The ease of use and effectiveness of ultrasound image-guided surgical procedures might be improved by observing single or multiple echographic views properly positioned “within” the patient. Several computer hardware and visualization technologies have to be extended and combined in order to build a system in which such visualizations are available in real time, e.g., during the ultrasound imaging of the patient.

A system we have been developing for several years is now beginning to be used for experiments in needle biopsies on breast models (“breast phantoms”) of a commercial dress mannequin. Although the system is still under development, it has already shown some promise. The operator of the ultrasound study can observe in stereo the ultrasound images overlaid within the live image of the patient/mannequin. By wearing head-gear with a miniature video display to each eye, the physician can now see both the outside of the patient/ mannequin and the inside, with appropriate continuation of a needle image from the outside live video to the inside image from the ultrasound scanner.

Major problems that need much improvement include: 1) combining in realtime the incoming ultrasound data with older, higher quality imaging data to yield more useful combined images, e.g., previously acquired CT or MRI data of same region of the patient , 2) improving tracking calibration, especially improving our method of dealing with tracking errors due to system latency, 3) improving the composition operation between the live camera images and the synthetic image volumes, 4) improving the volume rendering of the region of interest from multiple ultrasound images acquired from free-hand scanning.

Recent improvements to the UNC system include the development of a more compact, lighter-weight head-mounted display that minimizes parallax distortions, and a new method to track the movement of the needle in the synthetic environment.

Traditionally, users of HMD’s with video cameras mounted on top of the helmet report that the parallax distortion resulting from the difference between the location of the video camera and the user’s eyes results in significant impact on hand—eye coordination for tasks performed while wearing the HMD. Our new prototype HMD uses folded optics to match the locations of the video cameras to the viewer’s right and left eye locations. We have also recently implemented a method for tracking the progress of the needle through the synthetic environment by tracking the base of the needle with the same type of high-precision, hand-held mechanical tracker that tracks the ultrasound probe. We display the projected path of the needle tip in the HMD in the hope that this will allow the physician to guide the needle more accurately to the target tissue area.

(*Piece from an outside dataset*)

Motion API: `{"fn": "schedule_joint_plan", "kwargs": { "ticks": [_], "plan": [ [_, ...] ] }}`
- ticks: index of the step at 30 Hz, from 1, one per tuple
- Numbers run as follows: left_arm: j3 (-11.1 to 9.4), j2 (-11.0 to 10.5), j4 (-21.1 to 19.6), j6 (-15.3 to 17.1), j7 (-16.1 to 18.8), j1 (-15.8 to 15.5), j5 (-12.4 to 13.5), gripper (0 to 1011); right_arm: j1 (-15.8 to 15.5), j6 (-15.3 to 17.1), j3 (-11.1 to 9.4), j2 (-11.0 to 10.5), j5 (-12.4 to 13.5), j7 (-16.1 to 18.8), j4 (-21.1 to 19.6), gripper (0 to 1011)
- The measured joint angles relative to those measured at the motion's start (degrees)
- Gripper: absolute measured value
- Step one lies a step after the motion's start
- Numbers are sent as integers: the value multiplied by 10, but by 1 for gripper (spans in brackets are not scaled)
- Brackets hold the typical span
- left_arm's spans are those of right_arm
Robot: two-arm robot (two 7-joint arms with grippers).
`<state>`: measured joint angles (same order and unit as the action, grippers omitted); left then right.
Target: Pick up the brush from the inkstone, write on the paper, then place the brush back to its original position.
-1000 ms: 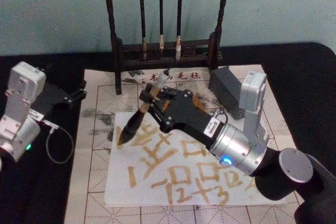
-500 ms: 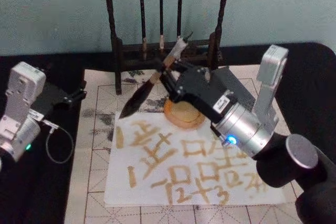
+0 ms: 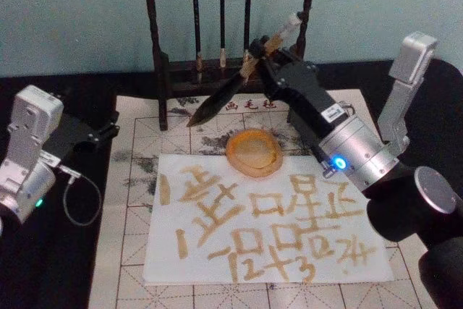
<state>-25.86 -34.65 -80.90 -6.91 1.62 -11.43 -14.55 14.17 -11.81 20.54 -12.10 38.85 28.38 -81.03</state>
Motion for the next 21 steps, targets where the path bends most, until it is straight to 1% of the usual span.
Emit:
{"fn": "schedule_joint_plan", "kwargs": {
  "ticks": [1, 4, 7, 10, 13, 17, 21],
  "plan": [
    [0, 0, 0, 0, 0, 0, 0, 1001, -1, 1, -5, 0, 1, -6, -2, 185],
    [0, 0, 0, 0, 0, 0, 0, 1001, -3, 4, -13, 0, 5, -17, -5, 185],
    [0, 0, 0, 0, 0, 0, 0, 1001, -7, 14, -26, -2, 12, -33, -11, 185],
    [0, 0, 0, 0, 0, 0, 0, 1001, -9, 23, -35, -5, 19, -41, -16, 185],
    [0, 0, 0, 0, 0, 0, 0, 1001, -13, 41, -45, -9, 31, -53, -24, 185],
    [0, 0, 0, 0, 0, 0, 0, 1001, -18, 77, -61, -18, 55, -76, -34, 185],
    [0, 0, 0, 0, 0, 0, 0, 1001, -20, 102, -71, -26, 72, -95, -38, 185]
  ]
}}
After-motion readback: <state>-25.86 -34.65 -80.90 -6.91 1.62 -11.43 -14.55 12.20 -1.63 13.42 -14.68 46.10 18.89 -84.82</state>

In conclusion, image-guided surgical procedures may become more popular with the increasing sophistication and availability of the necessary technologies. Likely future targets are deeper nodules within the abdomen, smaller targets such as foreign body fragments in accident and trauma emergencies, more effective guidance for complex catheterization procedures. With some luck, a future generation of physicians may consider the current method of observing patient imagery out of context on a cartmounted display just as quaint and amusing as we now consider individuals communicating in the last century by telegraph instead of by telephone and video teleconferencing.